Go through the listing and return every line with "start" in it.

-- Dataset excerpt follows --

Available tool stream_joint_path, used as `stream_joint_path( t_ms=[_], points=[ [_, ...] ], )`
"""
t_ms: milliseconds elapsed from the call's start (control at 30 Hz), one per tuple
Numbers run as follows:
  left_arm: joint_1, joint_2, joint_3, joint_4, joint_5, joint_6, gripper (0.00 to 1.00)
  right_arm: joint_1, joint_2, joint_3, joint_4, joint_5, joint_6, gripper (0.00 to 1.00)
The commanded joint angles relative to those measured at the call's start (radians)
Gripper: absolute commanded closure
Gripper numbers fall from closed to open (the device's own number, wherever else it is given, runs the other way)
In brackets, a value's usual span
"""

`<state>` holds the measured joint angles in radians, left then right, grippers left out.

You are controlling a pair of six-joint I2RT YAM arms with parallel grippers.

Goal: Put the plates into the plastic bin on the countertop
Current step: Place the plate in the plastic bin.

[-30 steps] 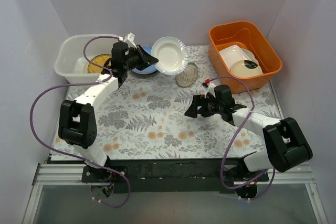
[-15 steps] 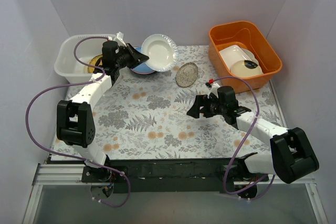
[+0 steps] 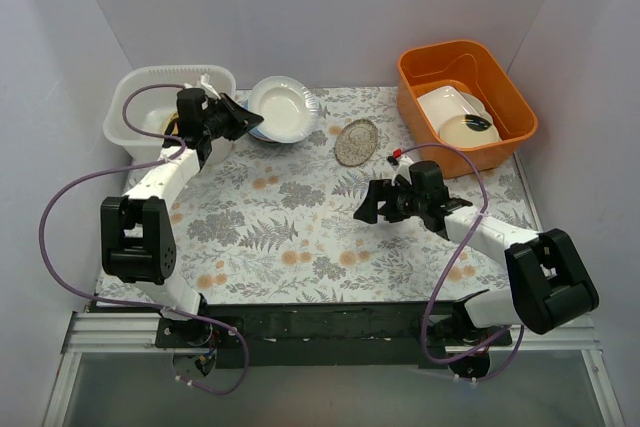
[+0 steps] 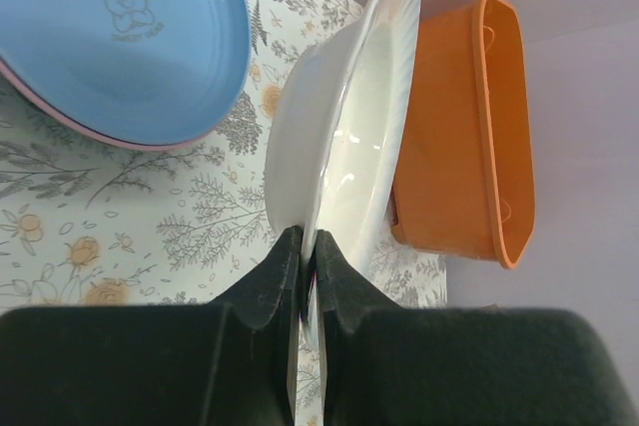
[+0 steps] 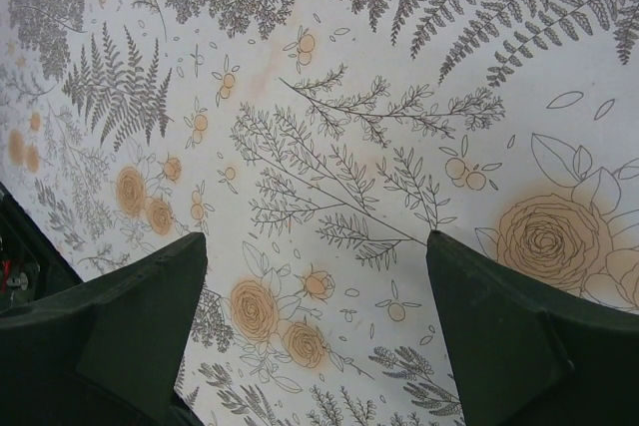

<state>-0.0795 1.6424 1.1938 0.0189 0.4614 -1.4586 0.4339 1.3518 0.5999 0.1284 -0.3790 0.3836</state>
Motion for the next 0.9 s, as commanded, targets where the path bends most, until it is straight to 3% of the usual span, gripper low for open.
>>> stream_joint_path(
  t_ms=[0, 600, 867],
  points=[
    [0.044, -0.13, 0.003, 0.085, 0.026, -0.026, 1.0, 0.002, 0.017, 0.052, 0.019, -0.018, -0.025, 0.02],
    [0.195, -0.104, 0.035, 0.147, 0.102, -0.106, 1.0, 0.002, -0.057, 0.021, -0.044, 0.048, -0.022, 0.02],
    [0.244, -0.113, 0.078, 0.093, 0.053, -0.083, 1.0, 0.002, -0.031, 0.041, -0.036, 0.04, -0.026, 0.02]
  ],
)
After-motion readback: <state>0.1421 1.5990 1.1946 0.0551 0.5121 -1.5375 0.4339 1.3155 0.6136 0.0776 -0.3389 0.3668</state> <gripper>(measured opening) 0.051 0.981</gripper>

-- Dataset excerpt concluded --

▶ [Response to this task]:
t_ms: milliseconds elapsed from the call's start (control at 30 Hz), one per tuple
The commanded joint angles relative to those measured at the call's start (radians)

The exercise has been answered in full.